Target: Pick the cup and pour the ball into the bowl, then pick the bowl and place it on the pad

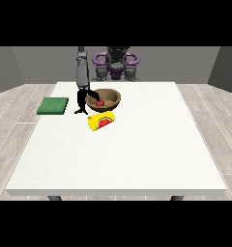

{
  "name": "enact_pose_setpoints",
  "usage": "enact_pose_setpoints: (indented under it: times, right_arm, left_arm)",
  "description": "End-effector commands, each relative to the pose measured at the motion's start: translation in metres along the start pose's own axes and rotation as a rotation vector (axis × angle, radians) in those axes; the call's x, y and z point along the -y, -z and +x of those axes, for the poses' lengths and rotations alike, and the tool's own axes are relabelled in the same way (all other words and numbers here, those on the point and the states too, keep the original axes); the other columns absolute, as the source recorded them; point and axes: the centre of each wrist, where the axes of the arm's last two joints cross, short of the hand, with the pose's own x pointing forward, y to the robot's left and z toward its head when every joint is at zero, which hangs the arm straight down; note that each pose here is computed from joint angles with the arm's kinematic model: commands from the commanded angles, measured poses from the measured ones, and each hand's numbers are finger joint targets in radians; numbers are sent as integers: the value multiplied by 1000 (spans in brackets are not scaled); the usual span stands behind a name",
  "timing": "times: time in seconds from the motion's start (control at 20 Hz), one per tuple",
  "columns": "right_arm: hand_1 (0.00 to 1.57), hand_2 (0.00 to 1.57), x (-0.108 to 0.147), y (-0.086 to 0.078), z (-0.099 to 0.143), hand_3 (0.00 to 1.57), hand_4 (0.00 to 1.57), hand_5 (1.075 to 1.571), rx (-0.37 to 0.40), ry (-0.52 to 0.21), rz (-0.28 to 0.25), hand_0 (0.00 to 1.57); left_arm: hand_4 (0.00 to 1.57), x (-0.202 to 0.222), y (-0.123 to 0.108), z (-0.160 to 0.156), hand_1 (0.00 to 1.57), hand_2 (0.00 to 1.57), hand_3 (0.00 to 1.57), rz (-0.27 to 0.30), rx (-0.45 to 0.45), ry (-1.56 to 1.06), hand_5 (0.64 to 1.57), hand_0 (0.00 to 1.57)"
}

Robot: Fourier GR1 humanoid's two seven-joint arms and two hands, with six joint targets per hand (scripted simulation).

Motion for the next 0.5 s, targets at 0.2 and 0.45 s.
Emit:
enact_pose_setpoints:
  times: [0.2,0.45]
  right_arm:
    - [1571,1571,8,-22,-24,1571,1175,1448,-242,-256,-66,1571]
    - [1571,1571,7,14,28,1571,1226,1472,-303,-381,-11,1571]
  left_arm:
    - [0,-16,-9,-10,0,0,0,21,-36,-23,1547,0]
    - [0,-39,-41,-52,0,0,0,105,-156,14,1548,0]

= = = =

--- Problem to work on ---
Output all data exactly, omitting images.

--- Completed task ---
Target: Pick the cup and pour the ball into the bowl, then pick the bowl and place it on the pad


{
  "name": "enact_pose_setpoints",
  "usage": "enact_pose_setpoints: (indented under it: times, right_arm, left_arm)",
  "description": "End-effector commands, each relative to the pose measured at the motion's start: translation in metres along the start pose's own axes and rotation as a rotation vector (axis × angle, radians) in those axes; the call's x, y and z point along the -y, -z and +x of those axes, for the poses' lengths and rotations alike, and the tool's own axes are relabelled in the same way (all other words and numbers here, those on the point and the states too, keep the original axes); the other columns absolute, as the source recorded them; point and axes: the centre of each wrist, where the axes of the arm's last two joints cross, short of the hand, with the pose's own x pointing forward, y to the robot's left and z toward its head when every joint is at zero, which hangs the arm straight down; note that each pose here is computed from joint angles with the arm's kinematic model: commands from the commanded angles, measured poses from the measured ones, and each hand's numbers are finger joint targets in radians; numbers are sent as integers: the value multiplied by 1000 (spans in brackets are not scaled); the usual span stands behind a name",
  "timing": "times: time in seconds from the motion's start (control at 20 Hz), one per tuple",
  "columns": "right_arm: hand_1 (0.00 to 1.57), hand_2 (0.00 to 1.57), x (-0.108 to 0.147), y (-0.086 to 0.078), z (-0.099 to 0.143), hand_3 (0.00 to 1.57), hand_4 (0.00 to 1.57), hand_5 (1.075 to 1.571), rx (-0.37 to 0.40), ry (-0.52 to 0.21), rz (-0.28 to 0.25), hand_0 (0.00 to 1.57); left_arm: hand_4 (0.00 to 1.57), x (-0.202 to 0.222), y (-0.123 to 0.108), z (-0.160 to 0.156), hand_1 (0.00 to 1.57), hand_2 (0.00 to 1.57), hand_3 (0.00 to 1.57), rz (-0.27 to 0.30), rx (-0.45 to 0.45), ry (-1.56 to 1.06), hand_5 (0.64 to 1.57), hand_0 (0.00 to 1.57)"
}

Robot: Fourier GR1 humanoid's two seven-joint arms and two hands, with six joint targets per hand (scripted simulation).

Motion for the next 0.5 s, targets at 0.2 and 0.45 s.
Emit:
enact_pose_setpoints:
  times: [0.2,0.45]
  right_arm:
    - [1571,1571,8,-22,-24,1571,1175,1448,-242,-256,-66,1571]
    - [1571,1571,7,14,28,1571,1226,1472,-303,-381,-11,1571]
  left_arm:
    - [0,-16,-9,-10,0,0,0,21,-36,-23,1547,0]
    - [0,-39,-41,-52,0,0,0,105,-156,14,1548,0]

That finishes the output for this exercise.